Welcome, Inside Higher Ed. readers
I’m about to collect the first batch of papers from my undergrads today. This is usually a process preceded by a fair amount of drama—panicked emails at 2am professing to have no idea what to do. This semester: very little of that. I’ve done a few things this semester that may have mitigated all that:
* My assignment sheet is more detailed than before.
* When passing out the assignment sheet, I also handed out a 6 page handout on "Writing Arguments about Literature," with a page on getting started, one on critical research questions, one on constructing sophisticated thesis statements, one on organization, and one on basic MLA format.

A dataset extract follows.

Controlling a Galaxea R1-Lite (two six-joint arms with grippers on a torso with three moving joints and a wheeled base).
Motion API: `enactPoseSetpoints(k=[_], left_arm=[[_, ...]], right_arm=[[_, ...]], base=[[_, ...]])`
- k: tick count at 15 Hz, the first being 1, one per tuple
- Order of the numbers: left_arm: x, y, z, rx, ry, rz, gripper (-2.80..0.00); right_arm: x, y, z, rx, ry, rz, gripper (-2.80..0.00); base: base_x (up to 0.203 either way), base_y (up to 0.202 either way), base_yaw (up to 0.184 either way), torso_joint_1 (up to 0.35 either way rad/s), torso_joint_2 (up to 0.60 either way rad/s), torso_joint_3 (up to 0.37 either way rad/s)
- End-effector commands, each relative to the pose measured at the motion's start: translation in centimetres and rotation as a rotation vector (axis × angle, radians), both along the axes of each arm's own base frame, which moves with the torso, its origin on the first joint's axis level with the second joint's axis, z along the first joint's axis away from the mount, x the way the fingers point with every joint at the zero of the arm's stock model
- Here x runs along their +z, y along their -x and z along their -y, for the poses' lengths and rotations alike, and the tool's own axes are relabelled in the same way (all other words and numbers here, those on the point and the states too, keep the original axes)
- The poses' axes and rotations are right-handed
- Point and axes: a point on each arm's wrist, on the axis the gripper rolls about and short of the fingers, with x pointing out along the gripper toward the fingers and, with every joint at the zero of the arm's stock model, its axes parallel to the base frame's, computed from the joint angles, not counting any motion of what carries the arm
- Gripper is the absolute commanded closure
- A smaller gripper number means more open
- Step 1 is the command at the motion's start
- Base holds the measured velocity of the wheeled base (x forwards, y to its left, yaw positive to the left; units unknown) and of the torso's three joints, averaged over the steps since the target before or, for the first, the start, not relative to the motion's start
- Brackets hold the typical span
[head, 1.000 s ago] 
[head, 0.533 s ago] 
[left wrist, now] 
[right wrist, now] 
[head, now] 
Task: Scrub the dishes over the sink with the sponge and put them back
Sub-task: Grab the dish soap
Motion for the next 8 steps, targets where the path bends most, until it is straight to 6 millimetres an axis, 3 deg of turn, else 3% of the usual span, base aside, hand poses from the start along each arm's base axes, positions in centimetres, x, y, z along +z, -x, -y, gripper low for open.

* Every class from the day the assignment was distributed to the last class, I actively encouraged students to come by office hours, send me draft thesis statements, or draft outlines. While no more than usual took me up on this, I wonder if the constant reminders at least meant students were thinking about the paper beforehand, so that their work last night at least wasn’t clueless.
*I’ve been modeling specific kinds of paper writing skills in our class discussions, and telling them that’s what I’m doing: Applying a theory to a close reading, developing claims that support the thesis, finding and sorting evidence, etc.
* I’ve been regularly doing quote ID quizzes that ask students to spend time thinking about the larger implications of specific passages of the readings, which hopefully helps them practice higher-order skills along with simple summary.
Of course, it’s also possible that some attrition (I’ve already lost about 7 of my initial 38 students) has sorted out the chaff, and that changing curricular requirements means that I have a higher concentration of majors in my classroom, which translates into fewer students clueless about the demands of writing papers about literature.
To learn more, and to keep them thinking about their processes, I will ask my students to answer questions to turn in with their paper:
* What was your writing process like? When did you start? Who did you discuss the paper with?
* What element of this paper are you most proud of?
* If you had world enough and time, what would continue working on with this paper?
* What was most helpful in writing this paper (Class discussions, handouts, office hours, help from friends, etc.)?
It’s also possible that I’ll collect a batch of papers that summarize poem after poem. Keep your fingers crossed.
Updated: Early returns suggest that the situation is mixed--With only 70% of precincts reporting (I'll either have a flurry of drops or a flurry of late papers), many papers seem to have at least compelling thesis statements, although initial feedback suggests that indeed, much of this writing was completed in the last 24 hours.